[Records drawn from a dataset]
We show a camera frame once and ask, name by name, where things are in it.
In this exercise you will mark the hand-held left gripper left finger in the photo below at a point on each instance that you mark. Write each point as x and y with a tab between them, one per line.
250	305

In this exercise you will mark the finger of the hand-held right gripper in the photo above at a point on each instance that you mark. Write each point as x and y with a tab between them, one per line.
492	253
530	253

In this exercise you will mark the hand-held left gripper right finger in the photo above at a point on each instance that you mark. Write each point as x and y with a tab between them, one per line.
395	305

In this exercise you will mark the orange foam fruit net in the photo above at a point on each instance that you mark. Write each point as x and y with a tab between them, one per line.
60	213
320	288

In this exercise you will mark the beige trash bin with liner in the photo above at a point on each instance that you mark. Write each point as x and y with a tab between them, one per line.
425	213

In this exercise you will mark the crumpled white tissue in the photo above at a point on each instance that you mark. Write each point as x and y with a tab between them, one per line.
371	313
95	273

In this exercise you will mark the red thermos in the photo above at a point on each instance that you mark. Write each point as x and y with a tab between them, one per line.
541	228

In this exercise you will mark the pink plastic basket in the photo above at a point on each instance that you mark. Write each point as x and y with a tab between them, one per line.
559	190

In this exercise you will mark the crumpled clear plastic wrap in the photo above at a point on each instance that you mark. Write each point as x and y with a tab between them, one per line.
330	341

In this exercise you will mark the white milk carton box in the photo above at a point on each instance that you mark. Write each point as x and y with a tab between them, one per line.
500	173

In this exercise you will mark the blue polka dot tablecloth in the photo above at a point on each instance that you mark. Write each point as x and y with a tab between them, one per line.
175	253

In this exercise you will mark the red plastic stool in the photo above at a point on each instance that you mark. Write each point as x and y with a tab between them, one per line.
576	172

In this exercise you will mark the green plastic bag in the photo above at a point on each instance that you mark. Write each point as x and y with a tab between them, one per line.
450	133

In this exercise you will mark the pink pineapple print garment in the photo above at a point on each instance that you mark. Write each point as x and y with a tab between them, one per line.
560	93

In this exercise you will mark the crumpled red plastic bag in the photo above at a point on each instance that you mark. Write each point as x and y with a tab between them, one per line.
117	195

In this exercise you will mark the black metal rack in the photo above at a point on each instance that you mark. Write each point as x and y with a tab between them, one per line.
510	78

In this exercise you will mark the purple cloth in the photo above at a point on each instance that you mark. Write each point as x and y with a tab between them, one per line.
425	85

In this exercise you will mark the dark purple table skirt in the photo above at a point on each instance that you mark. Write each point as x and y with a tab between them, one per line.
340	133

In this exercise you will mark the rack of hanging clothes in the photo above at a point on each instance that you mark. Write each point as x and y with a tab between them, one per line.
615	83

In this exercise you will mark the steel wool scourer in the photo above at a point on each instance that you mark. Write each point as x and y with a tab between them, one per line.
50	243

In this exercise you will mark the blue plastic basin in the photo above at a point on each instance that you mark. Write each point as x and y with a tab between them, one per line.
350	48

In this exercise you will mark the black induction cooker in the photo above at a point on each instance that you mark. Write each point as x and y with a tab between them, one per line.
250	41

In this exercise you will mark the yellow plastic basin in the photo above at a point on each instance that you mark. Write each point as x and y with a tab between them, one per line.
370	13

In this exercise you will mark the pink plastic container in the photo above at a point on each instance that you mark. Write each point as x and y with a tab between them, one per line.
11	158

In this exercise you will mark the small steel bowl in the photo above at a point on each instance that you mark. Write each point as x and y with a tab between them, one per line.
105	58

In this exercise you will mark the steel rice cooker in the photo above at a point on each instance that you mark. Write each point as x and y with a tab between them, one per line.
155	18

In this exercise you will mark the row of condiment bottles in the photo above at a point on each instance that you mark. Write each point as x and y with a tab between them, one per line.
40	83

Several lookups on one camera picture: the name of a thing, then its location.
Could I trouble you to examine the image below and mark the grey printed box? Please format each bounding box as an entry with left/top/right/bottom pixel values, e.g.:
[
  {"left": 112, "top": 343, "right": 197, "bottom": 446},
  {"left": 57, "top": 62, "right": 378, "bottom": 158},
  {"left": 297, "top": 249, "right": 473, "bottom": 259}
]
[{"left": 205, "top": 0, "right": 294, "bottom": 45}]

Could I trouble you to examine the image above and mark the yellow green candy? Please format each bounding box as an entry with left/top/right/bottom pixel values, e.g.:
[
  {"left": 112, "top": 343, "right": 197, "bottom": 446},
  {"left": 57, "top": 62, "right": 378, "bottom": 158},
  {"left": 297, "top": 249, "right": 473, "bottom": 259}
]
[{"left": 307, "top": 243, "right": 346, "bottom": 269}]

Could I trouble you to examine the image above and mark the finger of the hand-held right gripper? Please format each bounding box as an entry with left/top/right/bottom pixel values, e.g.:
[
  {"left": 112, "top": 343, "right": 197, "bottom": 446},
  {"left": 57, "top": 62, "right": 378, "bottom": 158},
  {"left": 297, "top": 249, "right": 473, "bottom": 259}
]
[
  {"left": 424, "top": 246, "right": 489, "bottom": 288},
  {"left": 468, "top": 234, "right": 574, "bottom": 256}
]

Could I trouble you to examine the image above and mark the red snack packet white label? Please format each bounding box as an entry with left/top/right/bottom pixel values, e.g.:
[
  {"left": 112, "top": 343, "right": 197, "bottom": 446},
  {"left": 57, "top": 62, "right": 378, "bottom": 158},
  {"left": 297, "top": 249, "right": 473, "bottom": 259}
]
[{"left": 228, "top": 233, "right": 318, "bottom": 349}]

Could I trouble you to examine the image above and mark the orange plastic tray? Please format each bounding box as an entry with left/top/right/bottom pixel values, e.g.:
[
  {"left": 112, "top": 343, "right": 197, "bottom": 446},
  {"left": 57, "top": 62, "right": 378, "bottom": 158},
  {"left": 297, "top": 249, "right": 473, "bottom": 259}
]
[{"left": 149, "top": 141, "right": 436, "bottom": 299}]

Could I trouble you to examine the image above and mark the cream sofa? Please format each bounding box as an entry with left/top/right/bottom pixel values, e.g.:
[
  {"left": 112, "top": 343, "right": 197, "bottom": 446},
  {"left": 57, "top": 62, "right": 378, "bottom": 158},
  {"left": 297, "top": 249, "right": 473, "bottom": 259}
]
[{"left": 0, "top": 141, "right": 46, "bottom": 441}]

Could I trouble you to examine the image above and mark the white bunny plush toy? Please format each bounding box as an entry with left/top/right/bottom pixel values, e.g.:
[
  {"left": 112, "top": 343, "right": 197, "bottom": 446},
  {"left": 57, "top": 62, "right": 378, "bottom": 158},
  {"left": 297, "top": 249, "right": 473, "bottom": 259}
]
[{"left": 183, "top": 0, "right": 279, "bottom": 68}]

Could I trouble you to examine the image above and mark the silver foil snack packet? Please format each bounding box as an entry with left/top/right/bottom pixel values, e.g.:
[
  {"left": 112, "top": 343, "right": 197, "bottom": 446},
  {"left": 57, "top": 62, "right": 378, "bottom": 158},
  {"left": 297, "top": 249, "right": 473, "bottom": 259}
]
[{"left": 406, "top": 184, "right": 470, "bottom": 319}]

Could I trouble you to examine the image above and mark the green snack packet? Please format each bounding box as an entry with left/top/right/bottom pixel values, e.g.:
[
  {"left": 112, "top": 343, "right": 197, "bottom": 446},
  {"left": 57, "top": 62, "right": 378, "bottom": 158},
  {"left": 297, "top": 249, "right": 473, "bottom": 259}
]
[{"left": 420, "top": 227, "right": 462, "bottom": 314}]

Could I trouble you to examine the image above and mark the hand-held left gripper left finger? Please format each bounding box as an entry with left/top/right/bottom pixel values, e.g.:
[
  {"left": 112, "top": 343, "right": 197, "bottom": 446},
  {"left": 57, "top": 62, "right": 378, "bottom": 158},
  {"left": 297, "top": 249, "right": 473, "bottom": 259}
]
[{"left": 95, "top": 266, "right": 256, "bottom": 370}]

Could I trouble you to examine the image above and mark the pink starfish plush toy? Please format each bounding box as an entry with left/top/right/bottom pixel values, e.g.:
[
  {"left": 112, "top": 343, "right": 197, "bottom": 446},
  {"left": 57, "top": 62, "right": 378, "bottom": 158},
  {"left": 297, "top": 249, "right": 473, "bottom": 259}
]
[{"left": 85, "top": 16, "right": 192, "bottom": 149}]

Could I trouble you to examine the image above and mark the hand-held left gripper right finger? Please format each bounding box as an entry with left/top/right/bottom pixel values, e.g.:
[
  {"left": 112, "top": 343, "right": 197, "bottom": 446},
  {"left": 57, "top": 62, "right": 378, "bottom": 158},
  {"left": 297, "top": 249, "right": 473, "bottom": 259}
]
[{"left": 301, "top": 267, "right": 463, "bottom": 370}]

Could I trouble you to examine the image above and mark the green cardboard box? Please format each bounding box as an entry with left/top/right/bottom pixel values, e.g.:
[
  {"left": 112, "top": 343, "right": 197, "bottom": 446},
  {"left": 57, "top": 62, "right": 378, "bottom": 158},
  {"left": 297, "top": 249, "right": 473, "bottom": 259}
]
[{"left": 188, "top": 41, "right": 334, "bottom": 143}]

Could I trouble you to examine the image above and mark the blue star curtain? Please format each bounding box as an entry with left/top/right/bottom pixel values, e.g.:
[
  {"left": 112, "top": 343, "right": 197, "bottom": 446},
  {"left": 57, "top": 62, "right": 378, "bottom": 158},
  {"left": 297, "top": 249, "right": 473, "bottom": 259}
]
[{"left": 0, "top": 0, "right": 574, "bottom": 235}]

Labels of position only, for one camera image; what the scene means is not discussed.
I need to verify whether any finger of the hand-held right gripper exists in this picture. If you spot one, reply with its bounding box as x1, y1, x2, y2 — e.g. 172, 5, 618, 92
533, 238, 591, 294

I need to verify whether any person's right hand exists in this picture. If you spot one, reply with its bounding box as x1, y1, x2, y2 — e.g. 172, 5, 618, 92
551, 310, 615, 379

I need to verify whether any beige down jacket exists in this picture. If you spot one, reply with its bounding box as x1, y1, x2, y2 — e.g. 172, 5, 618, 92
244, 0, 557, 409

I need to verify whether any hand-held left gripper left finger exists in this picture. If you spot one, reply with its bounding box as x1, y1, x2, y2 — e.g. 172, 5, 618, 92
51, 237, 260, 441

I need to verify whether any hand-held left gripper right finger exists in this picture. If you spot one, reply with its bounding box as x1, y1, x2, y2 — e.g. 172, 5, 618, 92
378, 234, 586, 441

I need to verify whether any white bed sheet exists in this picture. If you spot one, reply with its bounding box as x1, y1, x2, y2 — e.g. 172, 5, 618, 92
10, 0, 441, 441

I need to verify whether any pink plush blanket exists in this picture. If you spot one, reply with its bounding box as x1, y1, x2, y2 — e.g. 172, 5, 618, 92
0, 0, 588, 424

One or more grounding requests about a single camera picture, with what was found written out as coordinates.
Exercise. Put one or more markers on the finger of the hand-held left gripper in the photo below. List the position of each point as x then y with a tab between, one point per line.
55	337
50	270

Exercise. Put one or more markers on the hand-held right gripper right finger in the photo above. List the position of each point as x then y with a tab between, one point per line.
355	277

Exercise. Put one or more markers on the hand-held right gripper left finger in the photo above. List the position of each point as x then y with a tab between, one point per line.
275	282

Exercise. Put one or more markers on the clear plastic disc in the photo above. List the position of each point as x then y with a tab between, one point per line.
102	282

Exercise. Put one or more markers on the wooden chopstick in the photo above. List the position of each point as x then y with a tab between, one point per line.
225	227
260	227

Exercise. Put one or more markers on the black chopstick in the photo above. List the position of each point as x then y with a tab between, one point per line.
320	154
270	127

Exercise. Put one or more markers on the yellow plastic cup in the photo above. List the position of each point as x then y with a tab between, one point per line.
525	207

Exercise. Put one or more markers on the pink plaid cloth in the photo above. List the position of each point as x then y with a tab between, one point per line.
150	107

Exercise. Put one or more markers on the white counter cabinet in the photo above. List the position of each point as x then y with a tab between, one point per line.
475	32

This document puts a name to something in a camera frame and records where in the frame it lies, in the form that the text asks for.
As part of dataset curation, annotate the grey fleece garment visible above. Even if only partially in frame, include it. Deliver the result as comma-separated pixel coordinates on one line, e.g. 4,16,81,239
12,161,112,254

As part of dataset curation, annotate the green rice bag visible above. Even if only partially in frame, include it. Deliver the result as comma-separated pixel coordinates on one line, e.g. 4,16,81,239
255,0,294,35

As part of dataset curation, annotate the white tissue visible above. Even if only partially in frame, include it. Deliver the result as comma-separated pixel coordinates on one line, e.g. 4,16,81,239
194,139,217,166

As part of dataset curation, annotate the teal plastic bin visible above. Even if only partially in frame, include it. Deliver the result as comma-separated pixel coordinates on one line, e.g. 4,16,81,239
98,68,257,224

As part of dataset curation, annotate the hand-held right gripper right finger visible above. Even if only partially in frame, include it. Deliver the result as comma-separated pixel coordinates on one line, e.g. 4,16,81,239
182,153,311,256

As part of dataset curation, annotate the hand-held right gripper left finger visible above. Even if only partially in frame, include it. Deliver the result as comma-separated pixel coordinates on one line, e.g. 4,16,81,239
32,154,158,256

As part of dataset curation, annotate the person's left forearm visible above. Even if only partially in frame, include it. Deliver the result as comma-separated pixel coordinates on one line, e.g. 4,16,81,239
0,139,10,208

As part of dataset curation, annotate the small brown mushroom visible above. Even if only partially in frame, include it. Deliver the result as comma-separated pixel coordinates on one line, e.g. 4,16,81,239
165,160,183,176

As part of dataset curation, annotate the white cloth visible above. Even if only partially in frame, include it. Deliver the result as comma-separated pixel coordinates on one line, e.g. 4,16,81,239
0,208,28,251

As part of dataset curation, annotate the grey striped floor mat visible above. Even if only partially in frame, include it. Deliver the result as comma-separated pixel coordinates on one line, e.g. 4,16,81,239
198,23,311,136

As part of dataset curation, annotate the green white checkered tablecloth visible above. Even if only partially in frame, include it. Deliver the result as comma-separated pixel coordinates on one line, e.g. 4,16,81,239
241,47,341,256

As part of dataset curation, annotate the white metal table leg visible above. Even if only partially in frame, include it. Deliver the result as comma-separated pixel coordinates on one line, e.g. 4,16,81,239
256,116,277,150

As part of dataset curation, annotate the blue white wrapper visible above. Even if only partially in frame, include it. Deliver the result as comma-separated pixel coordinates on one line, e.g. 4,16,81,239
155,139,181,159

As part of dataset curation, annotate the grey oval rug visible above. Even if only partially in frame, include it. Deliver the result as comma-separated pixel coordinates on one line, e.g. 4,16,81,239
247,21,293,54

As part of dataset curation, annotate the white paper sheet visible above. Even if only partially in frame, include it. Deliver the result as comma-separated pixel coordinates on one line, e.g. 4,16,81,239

→ Task instructions: Report, with no additional words, how many lines in the records above contain the word "name".

→ Task solution: 3